O regulamento, publicado no Diário da República hoje (22 de junho de 2026), detalha vários procedimentos que passam a ser obrigatórios, incluindo o funcionamento da plataforma eletrónica de registo, a comunicação de incidentes, a identificação dos responsáveis de cibersegurança e a aplicação de medidas mínimas de proteção.
Plataforma eletrónica MyCiber passa a concentrar comunicações de cibersegurança
Uma das principais novidades é a criação das regras de funcionamento da plataforma eletrónica gerida pelo CNCS - MyCiber. Este sistema pretende simplificar a interação entre as organizações abrangidas pelo regime e as autoridades de cibersegurança.
A plataforma permitirá, entre outras funções:
- registo e identificação das entidades abrangidas;
- processo de qualificação das organizações;
- comunicação do responsável de cibersegurança;
- indicação do ponto de contacto permanente;
- envio de relatórios anuais;
- notificação de incidentes de cibersegurança.
O objetivo é criar um canal centralizado para garantir maior rapidez e rastreabilidade na comunicação entre empresas, organismos públicos e autoridades competentes.
Empresas terão de avaliar o seu enquadramento
O regulamento define também o processo de autoidentificação das entidades.

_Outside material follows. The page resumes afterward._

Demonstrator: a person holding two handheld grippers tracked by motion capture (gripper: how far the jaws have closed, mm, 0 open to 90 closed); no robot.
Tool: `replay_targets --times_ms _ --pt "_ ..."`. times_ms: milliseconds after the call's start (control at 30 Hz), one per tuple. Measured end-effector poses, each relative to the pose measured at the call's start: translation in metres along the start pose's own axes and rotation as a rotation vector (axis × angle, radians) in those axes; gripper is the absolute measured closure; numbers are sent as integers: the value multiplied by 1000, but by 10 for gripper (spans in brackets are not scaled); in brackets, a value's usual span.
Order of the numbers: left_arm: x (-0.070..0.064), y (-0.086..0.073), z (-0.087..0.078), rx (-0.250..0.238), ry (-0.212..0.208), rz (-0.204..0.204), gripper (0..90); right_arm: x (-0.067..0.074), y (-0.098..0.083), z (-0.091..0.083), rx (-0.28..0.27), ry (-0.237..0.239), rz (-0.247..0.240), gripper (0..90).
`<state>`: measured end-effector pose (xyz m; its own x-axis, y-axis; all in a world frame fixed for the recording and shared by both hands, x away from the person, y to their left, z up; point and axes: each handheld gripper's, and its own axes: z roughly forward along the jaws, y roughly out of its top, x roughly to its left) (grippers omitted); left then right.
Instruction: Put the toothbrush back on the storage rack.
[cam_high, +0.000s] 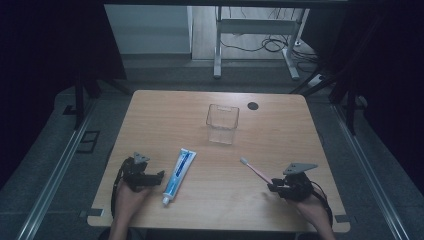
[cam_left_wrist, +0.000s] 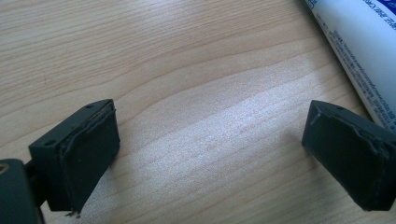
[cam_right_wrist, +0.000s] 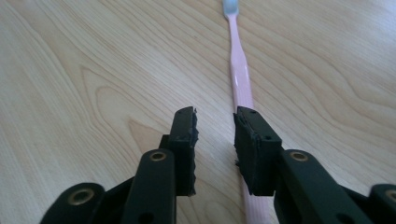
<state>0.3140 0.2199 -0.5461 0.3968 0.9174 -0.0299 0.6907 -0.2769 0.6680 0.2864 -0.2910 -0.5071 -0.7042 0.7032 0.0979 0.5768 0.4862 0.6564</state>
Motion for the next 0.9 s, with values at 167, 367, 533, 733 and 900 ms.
replay_targets --times_ms 167,367,533,733,900 --pt "0 0 0 0 0 0 42 -5 1 0 34 -13 12 638" --pt "0 0 0 0 0 0 42 -10 7 -1 70 -29 18 626" --pt "0 0 0 0 0 1 42 -13 12 2 112 -42 14 626" --pt "0 0 0 0 0 1 42 -16 17 6 159 -47 1 635" --pt "0 0 0 1 0 0 42 -17 25 8 197 -52 -12 650"
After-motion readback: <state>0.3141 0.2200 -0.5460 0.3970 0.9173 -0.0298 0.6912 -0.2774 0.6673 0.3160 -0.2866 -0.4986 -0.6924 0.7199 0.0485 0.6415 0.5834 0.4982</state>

As organizações terão de fornecer informação como identificação fiscal, setor de atividade, dimensão, contactos, localização e outros dados necessários para determinar se ficam abrangidas pelo regime.
Depois da submissão dos dados, o CNCS procede à qualificação da entidade e comunica o nível de conformidade aplicável, quando necessário.

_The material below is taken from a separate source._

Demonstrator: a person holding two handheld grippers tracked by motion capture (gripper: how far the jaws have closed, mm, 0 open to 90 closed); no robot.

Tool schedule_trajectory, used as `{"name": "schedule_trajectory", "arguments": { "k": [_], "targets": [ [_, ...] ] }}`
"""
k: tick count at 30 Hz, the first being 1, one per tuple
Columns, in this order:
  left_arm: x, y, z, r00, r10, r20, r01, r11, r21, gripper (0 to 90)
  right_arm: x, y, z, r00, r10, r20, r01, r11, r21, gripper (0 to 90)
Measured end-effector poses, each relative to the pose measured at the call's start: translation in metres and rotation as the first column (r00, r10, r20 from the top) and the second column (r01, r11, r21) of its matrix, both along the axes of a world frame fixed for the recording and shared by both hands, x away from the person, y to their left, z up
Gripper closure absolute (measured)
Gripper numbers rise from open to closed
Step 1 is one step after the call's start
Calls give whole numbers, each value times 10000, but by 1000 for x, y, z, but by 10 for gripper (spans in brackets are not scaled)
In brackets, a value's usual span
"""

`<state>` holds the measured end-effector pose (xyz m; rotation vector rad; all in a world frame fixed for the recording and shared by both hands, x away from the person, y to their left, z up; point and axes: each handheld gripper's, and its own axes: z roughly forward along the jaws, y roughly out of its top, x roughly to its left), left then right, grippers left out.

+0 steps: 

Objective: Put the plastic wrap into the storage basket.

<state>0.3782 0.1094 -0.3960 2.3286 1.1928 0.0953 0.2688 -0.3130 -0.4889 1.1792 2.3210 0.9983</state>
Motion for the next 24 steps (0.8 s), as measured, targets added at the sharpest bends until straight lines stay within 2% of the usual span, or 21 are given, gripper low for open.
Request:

Novas exigências para responsáveis de cibersegurança
As entidades abrangidas passam a ter regras mais claras para comunicar quem assume funções de responsável de cibersegurança e quem garante o ponto de contacto permanente com as autoridades.
Estas funções serão essenciais para garantir que existe uma ligação direta em situações como incidentes, pedidos de informação ou processos de acompanhamento.
Quadro Nacional de Referência define medidas mínimas
O regulamento aprova ainda o Quadro Nacional de Referência para a Cibersegurança (QNRCS) e estabelece níveis de conformidade - básico, substancial e elevado - associados às medidas mínimas que as entidades devem implementar.
Além disso, são definidas regras para a gestão de risco, incluindo a avaliação de riscos residuais e os critérios utilizados para verificar se as organizações cumprem as medidas exigidas.
Com este regulamento, Portugal passa a ter um modelo mais detalhado para operacionalizar as obrigações previstas no Regime Jurídico da Cibersegurança. A medida pretende reforçar a proteção de serviços críticos e aumentar a capacidade de resposta nacional perante incidentes digitais.
Para muitas organizações, este novo enquadramento significa uma revisão dos processos internos, políticas de segurança, gestão de risco e mecanismos de comunicação de incidentes.